The proposed architectures are presented in order of increasing complexity, beginning with the partial decoupling architecture followed by the full decoupling architecture and finishing with the randomized switch box architecture. This section concludes with a feasibility analysis of the switches and decoupling capacitors needed by the proposed architectures.



FIGURE 7. General partial decoupling architecture using NMOS gate capacitors.

# A. PARTIAL DECOUPLING

A block diagram of the proposed partial decoupling architecture using NMOS gate capacitors is shown in Fig. 7. The main components of the proposed architecture are a protected cryptographic module, a switching PMOS transistor,  $M_{SW}$ , a total decoupling capacitance,  $C_d$ , and a decoupling control module.

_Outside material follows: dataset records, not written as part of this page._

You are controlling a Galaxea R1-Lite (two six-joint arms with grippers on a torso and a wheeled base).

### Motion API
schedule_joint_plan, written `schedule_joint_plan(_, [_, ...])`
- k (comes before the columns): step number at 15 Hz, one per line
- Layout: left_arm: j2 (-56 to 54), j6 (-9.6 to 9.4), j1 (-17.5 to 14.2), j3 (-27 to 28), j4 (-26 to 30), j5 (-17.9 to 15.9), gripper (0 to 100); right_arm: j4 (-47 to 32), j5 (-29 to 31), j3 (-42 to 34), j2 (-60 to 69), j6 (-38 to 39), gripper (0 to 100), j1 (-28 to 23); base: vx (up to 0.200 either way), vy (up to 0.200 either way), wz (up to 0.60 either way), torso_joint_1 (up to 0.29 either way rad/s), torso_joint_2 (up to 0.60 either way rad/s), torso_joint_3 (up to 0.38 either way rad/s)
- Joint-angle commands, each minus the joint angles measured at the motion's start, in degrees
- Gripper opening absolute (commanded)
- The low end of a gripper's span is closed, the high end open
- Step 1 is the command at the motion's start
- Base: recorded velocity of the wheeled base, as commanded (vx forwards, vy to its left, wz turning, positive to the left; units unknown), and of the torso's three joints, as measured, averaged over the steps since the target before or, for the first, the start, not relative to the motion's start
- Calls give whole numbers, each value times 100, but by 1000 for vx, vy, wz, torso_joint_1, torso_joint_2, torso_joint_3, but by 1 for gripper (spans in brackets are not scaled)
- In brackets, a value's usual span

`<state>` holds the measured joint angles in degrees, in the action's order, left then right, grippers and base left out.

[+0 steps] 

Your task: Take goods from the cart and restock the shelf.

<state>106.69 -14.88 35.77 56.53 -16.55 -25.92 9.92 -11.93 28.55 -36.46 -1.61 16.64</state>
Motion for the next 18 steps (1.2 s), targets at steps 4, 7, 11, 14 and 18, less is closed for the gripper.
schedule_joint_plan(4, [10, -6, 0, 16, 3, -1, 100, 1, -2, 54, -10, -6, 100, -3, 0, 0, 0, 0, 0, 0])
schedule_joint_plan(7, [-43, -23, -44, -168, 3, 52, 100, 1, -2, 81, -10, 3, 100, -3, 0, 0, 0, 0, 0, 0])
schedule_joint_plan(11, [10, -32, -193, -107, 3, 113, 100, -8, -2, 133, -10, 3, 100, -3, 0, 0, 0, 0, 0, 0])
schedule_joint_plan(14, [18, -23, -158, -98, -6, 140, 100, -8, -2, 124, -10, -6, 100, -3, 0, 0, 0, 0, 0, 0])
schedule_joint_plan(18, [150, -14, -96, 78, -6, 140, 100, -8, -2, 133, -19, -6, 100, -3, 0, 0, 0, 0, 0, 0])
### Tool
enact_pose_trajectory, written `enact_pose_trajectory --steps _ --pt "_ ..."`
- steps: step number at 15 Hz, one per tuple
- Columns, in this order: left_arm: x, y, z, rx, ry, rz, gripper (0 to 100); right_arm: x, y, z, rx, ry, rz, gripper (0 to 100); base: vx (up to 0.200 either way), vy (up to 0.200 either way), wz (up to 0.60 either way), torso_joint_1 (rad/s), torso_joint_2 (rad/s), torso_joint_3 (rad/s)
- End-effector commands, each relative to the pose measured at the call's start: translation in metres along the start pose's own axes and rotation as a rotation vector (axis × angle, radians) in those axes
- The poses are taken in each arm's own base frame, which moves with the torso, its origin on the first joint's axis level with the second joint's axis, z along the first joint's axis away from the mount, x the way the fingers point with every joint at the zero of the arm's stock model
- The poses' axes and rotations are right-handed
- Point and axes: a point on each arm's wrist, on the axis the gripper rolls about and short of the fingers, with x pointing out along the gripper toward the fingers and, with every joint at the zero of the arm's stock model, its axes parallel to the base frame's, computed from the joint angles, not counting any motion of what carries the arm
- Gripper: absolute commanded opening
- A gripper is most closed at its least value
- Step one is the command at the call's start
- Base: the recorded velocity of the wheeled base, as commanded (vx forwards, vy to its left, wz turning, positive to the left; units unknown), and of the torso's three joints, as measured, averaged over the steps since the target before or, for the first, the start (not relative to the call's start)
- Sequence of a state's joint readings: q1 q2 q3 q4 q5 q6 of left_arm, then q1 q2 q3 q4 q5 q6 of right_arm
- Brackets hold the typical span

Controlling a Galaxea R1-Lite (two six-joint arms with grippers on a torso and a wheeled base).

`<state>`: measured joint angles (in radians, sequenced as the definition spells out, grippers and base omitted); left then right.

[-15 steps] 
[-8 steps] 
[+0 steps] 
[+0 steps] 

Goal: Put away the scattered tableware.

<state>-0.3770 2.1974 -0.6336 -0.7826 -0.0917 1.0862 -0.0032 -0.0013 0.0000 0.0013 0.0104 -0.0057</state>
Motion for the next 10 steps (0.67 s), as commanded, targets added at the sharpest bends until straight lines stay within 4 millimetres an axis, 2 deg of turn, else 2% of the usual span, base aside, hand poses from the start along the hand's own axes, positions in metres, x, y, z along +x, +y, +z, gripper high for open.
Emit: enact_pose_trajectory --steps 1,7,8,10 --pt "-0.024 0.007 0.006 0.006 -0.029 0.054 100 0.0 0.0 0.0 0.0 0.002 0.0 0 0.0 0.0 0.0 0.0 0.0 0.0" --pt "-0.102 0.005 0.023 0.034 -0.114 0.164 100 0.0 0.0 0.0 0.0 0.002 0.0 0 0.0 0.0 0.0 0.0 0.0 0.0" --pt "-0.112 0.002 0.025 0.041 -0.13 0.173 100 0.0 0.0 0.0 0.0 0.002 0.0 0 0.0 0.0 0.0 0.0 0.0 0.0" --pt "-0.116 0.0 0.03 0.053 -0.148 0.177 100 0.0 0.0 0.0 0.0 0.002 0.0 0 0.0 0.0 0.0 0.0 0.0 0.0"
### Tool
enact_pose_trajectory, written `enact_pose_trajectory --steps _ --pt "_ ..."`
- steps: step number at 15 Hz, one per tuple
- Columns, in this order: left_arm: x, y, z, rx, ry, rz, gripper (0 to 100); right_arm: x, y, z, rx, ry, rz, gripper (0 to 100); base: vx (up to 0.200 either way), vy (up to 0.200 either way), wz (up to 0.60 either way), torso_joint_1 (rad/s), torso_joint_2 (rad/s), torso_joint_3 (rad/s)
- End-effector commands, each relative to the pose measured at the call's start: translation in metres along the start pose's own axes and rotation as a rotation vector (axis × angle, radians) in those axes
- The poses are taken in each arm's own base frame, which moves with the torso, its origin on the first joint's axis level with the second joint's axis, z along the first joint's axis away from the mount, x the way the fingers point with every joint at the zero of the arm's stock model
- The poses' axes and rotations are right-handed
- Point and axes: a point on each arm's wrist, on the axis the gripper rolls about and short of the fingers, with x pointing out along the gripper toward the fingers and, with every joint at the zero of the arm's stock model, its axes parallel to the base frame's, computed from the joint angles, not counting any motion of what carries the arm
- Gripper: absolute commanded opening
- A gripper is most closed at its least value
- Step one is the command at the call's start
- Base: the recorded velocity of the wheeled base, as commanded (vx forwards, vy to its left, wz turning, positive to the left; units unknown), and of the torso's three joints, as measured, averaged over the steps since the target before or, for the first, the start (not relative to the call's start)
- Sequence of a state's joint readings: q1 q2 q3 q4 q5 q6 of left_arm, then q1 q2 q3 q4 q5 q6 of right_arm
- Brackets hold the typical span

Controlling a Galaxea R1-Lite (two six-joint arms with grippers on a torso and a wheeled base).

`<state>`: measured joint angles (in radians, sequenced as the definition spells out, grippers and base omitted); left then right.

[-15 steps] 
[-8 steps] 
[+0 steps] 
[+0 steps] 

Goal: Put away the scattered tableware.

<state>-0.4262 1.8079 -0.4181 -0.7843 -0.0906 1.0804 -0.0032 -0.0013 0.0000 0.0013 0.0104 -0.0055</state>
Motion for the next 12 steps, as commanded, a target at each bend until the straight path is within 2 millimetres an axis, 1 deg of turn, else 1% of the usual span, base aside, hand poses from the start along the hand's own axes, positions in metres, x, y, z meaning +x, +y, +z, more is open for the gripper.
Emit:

The total decoupling capacitance may be a constant or randomized from cycle to cycle. If a randomized capacitance value is desired, a random sequence of bits,  $B_x B_y B_z$ , may be

generated such that:  $C_d = B_x *$ 

$$C_d = B_x * C_x + B_y * C_y + B_z * C_z + C_a$$
(5)

where,  $C_a$  is a fixed capacitor to ensure uninterrupted operation of the cryptographic module and capacitors  $C_x$ ,  $C_y$ , and  $C_z$  are used to generate a randomized capacitance value added to  $C_a$ . An enable signal may also be included for the purpose of saving power. When the countermeasure is enabled, the decoupling module will generate a periodic clock signal, *clk\_m*, that controls  $M_{SW}$ . As *clk\_m* is toggled, the system passes through alternating charge and discharge cycles. When the countermeasure is disabled,  $M_{SW}$  may be held either high or low. If the signal is held low, the cryptographic module will operate without decoupling. If the signal is held high, the cryptographic module will be disabled.

During the discharge phase of operation,  $clk_m$  is high and  $M_{SW}$  is turned off, decoupling the power supply from the functional module. In this phase, the cryptographic module is powered solely by the total decoupling capacitance  $C_d$ . Only a small amount of directly leaked information will be present at traces collected at the power supply pin when the system is in this state.

When  $clk_m$  becomes low,  $M_{SW}$  is turned on and the system enters the charge phase. The dominant feature of traces collected at this point will be the charging profile of the currently connected capacitance forming  $C_d$ . The act of randomly varying  $C_d$  serves to mix and hide any information regarding the data processed during previous discharge phases that may be indirectly leaked through uneven charging profiles.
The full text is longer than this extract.